Me:  LF, what did you do to your brother?

LF:  I gave him a hug.

Thursday 14 October 2010

WK and LF on Sympathetic Pain

October 14, 2010
6:15 AM

LF:  My eye hurts.  Don't make me wake up.

WK:  My eye hurts too.  My foot hurts.

LF:  My foot hurts.

Me:  Why does your foot hurt, LF?

LF:  Because WK's foot hurts.

Wednesday 13 October 2010

WK on La Recherche du Temps Perdu

October 10, 2010
12:46 PM

Me:  So, that's my earliest memory.  What's yours?

WK:  I can remember being created.

Me:  What?  I don't think so.

WK:  No, I do.  I remember the special cuddle you gave Mummy to make me.

Me:  That's impossible.

WK:  Then how do I remember arriving inside Mummy's tummy?

Me:  Never mind.  What's your next-earliest memory?

WK:  Flying on an airplane to America last year.

Tuesday 12 October 2010

LF and WK on Witchcraft

October 7, 2010
6:35 AM

LF:  Have you ever seen a witch, Daddy?

Me:  Witches aren't real.

WK:  Witches were real, but they lived 19,762,010 years ago.
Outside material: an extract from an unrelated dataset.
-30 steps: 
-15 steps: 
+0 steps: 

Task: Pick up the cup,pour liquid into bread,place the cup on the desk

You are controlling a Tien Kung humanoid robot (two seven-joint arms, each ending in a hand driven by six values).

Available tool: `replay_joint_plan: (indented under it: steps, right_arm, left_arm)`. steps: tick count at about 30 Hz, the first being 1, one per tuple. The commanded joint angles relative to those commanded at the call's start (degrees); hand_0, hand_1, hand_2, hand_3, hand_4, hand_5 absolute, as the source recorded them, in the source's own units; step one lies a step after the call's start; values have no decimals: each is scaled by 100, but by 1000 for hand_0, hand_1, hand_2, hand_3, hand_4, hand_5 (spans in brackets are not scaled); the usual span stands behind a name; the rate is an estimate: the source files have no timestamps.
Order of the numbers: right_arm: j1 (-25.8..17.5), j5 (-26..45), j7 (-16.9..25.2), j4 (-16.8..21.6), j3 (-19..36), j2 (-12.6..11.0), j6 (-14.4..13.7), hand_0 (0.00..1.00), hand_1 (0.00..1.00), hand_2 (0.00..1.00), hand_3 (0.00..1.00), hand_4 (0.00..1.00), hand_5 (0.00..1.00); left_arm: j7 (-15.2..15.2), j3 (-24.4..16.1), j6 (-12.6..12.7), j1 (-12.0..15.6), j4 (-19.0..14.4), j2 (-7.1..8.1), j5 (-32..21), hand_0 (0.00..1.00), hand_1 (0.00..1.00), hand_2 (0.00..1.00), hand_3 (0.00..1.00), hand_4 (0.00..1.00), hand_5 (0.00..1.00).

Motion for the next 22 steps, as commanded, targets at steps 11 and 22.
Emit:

LF:  What about the witches who live in caves, hunt little kids at night, and eat children?

WK:  Oh, those witches.  Oh yeah.

Monday 11 October 2010

LF on Guilt Trips

October 7, 2010
6:25 AM

Me:  Pink shirt for me today.

LF:  Good.  When you don't wear a pink shirt, I spend all day at school sobbing and crying.

Friday 8 October 2010

WK on Cosmetics

October 6, 2010
7:25 AM

WK:  Can I have some face cream?

Wife:  No, it's mine.  I'm using it.

WK:  What's it for?

Wife:  It makes Mummy's skin look nice.

WK:  Does it work?

Thursday 7 October 2010

WK on Selfishness

October 3, 2010
1:40 PM

WK:  I'm not going to sit here and wait for you to finish.  I'm going to play.

Me:  Sit and wait for everyone to be done with their lunch.

WK:  I don't want to.

Wife:  I spent the morning baking you a cake, made you your favourite lunch, and then got up five times during lunch to fetch you and LF special treats.  So who's being selfish now?

WK:  You are.

Wednesday 6 October 2010

LF and WK on Prejudice and the Brothers Grimm

October 3, 2010
8:20 AM

Me:  Snow White is tougher than Cinderella.  She doesn't always need a prince to fix things.

LF:  Yeah, but her hair.

Me:  True, she doesn't have blonde hair like you.

WK:  LF can dye her hair!

Tuesday 5 October 2010

LF and WK on Shakespeare

October 2, 2010
8:55 AM

Me:  The next time you get asked a question, just say 'To be or not to be/That is the question.'

LF:  Don't say that, WK!  That's rude!

WK:  It's not rude, LF.  It's French.

Monday 4 October 2010

WK on Wild Animals

September 30, 2010
6:40 AM

WK:  If I were a cheetah, I could kill a great white shark.

Me:  I don't think so, sweetie.

WK:  Why not?  I would use my stinger, and poison the shark when it swam by.

Me:  Cheetahs live on land, and can run fast.

WK:  Oh.  When I said 'cheetah' I meant 'octopus'.

Friday 1 October 2010

WK on Doctors

September 29, 2010
6:15 AM

Wife:  WK told me he wants to be a doctor when he grows up.

Me:  That's great!  WK, that would be a good job.

WK:  Yeah, I want to be a doctor.  But not a normal doctor.  I want to be the kind that actually helps people.